His team explored whether an investment in a diabetes programme in Tower Hamlets had led to a reduction in emergency admissions for heart disease and chronic obstructive pulmonary disease, in comparison with Newham and Waltham Forest.

“We couldn’t answer that from hospital data at the moment, and we couldn’t answer it from just the GP data.”

UCL Partners is interested in putting this data together for research, strengthening the relationship between researchers and NHS care providers in the process.

Dr Phil Koczan, the chief clinical information officer for the academic health science centre, sees the role of technology in integrated care as helping clinicians to understand what data needs to be captured at source to support care.

At the same time, he sees it bridging the gap between the clinical coding used by GPs and other clinicians and the more stringent requirements of research.

“As a GP, I’m quite happy writing a few lines of free text. That’s useful when someone can read it, but when they can’t, that becomes a problem. It can feel as if they’re two completely separate environments, and we need to bring them together with better quality interfaces.”

More questions than answers

Koczan agrees with George that events like the data challenge are as valuable for bringing different professions together as they are about the analysis that is performed on the day.

“This is about getting people to understand each other’s perspectives. We can give clinicians a better understanding of the analytics required; that it’s not just thrown in a big black box and then the answers come out.”
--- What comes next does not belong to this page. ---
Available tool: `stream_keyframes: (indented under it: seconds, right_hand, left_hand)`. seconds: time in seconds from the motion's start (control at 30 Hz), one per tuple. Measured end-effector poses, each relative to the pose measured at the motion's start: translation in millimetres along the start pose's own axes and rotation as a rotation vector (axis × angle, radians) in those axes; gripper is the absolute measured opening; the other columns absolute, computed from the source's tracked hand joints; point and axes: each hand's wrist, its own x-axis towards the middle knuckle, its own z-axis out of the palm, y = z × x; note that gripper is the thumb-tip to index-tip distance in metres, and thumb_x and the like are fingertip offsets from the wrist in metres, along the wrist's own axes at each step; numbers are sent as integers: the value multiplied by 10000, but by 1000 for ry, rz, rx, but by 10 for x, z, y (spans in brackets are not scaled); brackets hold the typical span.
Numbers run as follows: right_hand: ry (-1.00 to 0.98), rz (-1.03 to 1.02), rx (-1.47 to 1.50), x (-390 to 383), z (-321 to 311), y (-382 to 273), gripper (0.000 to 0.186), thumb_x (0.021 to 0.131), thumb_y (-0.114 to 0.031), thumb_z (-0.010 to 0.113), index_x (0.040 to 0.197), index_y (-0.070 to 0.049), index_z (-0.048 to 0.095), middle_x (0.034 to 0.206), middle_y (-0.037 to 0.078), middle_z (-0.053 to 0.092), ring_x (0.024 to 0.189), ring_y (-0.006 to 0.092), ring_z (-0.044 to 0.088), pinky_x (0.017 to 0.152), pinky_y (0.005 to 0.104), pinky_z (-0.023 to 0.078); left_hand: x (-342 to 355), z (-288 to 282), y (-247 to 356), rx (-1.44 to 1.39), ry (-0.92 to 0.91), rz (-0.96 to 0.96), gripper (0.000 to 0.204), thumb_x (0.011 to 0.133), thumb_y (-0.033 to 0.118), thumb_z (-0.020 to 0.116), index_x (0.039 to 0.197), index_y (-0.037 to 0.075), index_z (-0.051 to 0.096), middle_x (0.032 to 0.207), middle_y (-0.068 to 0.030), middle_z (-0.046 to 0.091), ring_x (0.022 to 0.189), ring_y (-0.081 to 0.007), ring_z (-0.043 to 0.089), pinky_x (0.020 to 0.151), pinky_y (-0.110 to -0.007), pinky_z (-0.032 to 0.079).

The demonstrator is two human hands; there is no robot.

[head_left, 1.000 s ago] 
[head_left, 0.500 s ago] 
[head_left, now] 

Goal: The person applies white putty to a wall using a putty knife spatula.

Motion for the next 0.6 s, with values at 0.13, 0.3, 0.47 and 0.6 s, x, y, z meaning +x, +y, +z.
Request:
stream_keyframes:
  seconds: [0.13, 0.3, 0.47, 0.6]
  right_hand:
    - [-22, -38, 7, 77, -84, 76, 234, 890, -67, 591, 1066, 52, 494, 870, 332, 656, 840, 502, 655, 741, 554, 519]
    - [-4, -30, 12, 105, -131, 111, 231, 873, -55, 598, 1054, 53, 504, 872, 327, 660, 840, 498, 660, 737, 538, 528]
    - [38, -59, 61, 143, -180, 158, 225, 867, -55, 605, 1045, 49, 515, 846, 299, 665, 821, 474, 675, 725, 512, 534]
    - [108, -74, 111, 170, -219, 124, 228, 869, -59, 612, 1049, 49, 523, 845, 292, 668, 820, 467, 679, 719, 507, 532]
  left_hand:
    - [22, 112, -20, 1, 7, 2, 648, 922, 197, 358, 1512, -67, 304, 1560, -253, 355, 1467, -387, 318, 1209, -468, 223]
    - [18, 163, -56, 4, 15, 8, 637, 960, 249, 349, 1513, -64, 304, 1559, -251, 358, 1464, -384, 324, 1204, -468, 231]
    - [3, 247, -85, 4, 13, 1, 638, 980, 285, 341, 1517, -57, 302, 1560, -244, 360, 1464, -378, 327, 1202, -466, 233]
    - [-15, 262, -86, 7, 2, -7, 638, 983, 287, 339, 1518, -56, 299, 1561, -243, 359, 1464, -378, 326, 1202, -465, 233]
Dr Catherine Kelly, the director of informatics for UCL Partners, says the event will also help to dispel the “taboos” about how data can be used and analysed. “It’s too easy, sometimes, to say you can’t do things, as opposed to saying ‘Why can’t you?’, and this helps with that.”

Presenting their findings and thoughts for future work, every group stated their desire to spend more time digging down into the data to develop their hypotheses further.

George says the collaborative has already started talking about holding another data challenge, building on the themes from the first event and focussing on particular areas of interest.